WHO recommends second malaria vaccine for children

World Health Organization (WHO) chief Tedros Adhanom Ghebreyesus looks on during a press conference on the World Health Organization's 75th anniversary in Geneva, on April 6, 2023. (Fabrice Coffrini/AFP)
World Health Organization (WHO) chief Tedros Adhanom Ghebreyesus looks on during a press conference on the World Health Organization's 75th anniversary in Geneva, on April 6, 2023. (Fabrice Coffrini/AFP)

The World Health Organization says that its experts have recommended a second malaria vaccine for children, R21/Matrix-M, developed by Britain’s Oxford University.

The R21/Matrix-M vaccine is manufactured by the Serum Institute of India and has already been approved for use in Burkina Faso, Ghana and Nigeria.

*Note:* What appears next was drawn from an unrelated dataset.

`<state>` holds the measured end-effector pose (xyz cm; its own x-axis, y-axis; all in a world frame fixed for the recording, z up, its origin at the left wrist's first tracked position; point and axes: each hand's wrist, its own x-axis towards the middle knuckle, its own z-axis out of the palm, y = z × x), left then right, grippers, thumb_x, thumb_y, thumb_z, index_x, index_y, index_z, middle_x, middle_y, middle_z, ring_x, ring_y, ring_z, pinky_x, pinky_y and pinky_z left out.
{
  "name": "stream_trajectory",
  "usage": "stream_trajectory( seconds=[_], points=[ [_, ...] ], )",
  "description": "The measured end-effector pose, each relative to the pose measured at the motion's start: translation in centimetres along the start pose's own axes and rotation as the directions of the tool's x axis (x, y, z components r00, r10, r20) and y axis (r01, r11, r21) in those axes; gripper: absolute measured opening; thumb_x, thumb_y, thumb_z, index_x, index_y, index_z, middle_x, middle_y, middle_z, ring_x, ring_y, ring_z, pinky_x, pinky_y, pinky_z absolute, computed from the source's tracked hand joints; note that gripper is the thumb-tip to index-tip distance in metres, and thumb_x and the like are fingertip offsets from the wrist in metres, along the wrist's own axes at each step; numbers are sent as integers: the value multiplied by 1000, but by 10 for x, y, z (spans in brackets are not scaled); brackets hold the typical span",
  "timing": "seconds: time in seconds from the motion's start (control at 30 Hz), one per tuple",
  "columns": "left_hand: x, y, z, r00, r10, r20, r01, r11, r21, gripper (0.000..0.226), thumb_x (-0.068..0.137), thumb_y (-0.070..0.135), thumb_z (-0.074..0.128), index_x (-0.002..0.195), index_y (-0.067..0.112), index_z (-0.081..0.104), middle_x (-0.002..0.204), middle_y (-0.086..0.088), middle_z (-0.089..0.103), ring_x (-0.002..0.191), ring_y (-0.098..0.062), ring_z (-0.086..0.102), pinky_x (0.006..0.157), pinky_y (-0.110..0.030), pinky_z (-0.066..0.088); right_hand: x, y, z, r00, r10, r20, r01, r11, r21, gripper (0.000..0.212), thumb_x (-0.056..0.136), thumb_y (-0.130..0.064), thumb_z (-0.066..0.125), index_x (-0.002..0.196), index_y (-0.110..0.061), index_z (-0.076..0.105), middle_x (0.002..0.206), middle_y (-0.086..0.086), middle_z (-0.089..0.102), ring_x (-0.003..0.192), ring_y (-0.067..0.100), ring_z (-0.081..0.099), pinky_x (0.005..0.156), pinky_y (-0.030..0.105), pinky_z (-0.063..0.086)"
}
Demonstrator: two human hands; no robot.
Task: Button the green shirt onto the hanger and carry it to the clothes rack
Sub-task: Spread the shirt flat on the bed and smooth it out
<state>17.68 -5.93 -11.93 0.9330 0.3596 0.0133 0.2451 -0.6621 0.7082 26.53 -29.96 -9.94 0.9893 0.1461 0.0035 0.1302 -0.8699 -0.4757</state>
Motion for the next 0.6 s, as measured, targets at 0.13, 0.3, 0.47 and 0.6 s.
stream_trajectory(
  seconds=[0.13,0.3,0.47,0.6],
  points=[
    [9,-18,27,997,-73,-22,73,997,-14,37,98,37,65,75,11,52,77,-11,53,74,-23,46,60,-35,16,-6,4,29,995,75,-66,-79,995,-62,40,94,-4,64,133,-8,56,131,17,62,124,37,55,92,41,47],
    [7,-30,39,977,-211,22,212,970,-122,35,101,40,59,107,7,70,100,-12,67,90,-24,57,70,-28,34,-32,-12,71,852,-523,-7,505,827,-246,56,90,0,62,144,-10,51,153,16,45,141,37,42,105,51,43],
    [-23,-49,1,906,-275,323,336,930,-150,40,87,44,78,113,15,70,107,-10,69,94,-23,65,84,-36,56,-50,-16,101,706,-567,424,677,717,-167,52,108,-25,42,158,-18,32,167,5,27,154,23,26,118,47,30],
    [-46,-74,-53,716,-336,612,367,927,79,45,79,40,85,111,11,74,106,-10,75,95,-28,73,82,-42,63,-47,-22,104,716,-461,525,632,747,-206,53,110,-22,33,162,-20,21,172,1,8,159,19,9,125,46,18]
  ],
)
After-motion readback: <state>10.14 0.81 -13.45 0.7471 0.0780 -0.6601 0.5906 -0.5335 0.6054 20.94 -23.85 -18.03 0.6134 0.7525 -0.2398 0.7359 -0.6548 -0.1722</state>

“As a malaria researcher, I used to dream of the day we would have a safe and effective vaccine against malaria. Now we have two,” says WHO chief Tedros Adhanom Ghebreyesus.

In 2021, the RTS,S vaccine, produced by British pharmaceutical giant GSK, became the first to be recommended by the WHO to prevent malaria in children in areas with moderate to high malaria transmission.

The WHO’s regional director for Africa, Dr. Matshidiso Moeti, says the new vaccine held great potential for the continent by helping to close the huge demand-and-supply gap.

“Delivered to scale and rolled out widely, the two vaccines can help bolster malaria prevention and control efforts and save hundreds of thousands of young lives in Africa from this deadly disease,” she says.